▶ _EXERCISE INSTRUCTIONS_
The number of lines in the records that include "camera" is all you should give.

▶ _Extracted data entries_
● ● ● ● ● ● ●

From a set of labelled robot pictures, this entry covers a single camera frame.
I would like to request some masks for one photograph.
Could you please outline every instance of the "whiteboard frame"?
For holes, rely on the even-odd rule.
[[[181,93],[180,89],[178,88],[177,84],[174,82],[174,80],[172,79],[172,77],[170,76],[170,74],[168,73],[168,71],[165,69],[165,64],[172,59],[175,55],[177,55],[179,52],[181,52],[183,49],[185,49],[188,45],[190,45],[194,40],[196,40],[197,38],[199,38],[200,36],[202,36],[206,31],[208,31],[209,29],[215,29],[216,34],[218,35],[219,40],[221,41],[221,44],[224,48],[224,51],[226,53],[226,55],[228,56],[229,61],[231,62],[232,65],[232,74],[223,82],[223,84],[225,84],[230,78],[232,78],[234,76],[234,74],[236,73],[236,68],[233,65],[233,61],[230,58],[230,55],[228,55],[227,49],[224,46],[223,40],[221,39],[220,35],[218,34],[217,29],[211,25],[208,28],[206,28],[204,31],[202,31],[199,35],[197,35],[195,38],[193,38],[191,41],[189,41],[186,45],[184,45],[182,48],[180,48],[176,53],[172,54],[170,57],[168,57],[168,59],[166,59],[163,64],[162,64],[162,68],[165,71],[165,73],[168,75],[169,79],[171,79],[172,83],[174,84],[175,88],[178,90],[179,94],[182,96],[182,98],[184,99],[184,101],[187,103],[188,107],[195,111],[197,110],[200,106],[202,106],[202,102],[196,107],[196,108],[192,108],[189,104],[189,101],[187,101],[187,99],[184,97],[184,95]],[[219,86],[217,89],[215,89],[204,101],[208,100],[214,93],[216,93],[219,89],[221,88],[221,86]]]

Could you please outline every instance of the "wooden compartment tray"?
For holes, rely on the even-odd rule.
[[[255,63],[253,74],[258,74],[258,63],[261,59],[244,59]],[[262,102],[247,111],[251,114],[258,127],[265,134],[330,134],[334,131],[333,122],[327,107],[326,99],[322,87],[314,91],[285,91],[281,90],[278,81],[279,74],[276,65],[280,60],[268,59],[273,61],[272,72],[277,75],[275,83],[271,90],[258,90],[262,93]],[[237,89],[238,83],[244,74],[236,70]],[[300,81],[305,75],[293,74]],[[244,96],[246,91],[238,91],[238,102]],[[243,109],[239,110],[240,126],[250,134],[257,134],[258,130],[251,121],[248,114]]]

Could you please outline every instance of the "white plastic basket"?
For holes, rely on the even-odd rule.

● ● ● ● ● ● ●

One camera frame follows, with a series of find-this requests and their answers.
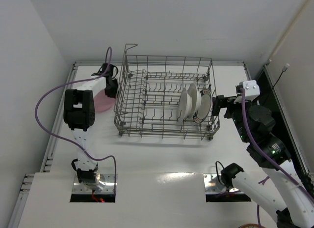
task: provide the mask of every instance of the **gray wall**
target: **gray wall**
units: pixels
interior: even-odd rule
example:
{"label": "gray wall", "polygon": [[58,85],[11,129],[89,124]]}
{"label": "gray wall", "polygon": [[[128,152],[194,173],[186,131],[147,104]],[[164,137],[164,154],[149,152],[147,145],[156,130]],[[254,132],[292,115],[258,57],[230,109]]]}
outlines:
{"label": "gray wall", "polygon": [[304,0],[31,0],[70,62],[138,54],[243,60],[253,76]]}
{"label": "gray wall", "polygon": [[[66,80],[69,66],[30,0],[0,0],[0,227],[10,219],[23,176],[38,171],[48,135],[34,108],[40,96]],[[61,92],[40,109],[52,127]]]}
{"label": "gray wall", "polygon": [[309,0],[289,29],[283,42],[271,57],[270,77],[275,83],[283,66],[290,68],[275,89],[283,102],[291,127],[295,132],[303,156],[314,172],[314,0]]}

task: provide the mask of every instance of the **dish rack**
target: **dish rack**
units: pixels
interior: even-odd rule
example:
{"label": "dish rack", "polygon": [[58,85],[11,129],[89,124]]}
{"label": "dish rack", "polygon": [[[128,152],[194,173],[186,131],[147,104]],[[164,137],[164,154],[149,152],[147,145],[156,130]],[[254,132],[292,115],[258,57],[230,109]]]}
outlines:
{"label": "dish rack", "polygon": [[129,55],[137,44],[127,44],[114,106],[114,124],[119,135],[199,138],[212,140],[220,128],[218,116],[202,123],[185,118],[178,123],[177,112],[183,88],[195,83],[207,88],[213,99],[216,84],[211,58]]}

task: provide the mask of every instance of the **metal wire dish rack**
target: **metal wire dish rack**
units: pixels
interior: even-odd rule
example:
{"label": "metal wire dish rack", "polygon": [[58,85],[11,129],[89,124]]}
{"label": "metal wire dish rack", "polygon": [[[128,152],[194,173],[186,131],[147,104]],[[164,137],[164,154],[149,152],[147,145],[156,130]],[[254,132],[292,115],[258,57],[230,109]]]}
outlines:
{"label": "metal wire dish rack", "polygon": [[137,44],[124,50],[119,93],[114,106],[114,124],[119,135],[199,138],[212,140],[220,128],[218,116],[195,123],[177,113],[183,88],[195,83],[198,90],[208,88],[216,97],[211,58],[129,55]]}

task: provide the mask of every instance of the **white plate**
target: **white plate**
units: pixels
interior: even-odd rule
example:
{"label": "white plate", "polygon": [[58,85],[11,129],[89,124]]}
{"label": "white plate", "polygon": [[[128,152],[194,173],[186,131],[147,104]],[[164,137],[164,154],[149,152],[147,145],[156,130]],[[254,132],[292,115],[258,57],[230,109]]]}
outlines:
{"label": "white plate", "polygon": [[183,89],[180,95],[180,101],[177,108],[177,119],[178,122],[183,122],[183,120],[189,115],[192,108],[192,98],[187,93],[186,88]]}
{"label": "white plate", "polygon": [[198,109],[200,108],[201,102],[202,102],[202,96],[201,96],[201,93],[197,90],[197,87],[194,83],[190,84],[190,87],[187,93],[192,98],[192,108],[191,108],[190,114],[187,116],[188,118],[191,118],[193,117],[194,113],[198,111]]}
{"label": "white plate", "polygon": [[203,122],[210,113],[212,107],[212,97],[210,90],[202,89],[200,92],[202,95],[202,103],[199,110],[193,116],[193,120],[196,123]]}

● ● ● ● ● ● ●

▶ _PROBLEM SOLUTION_
2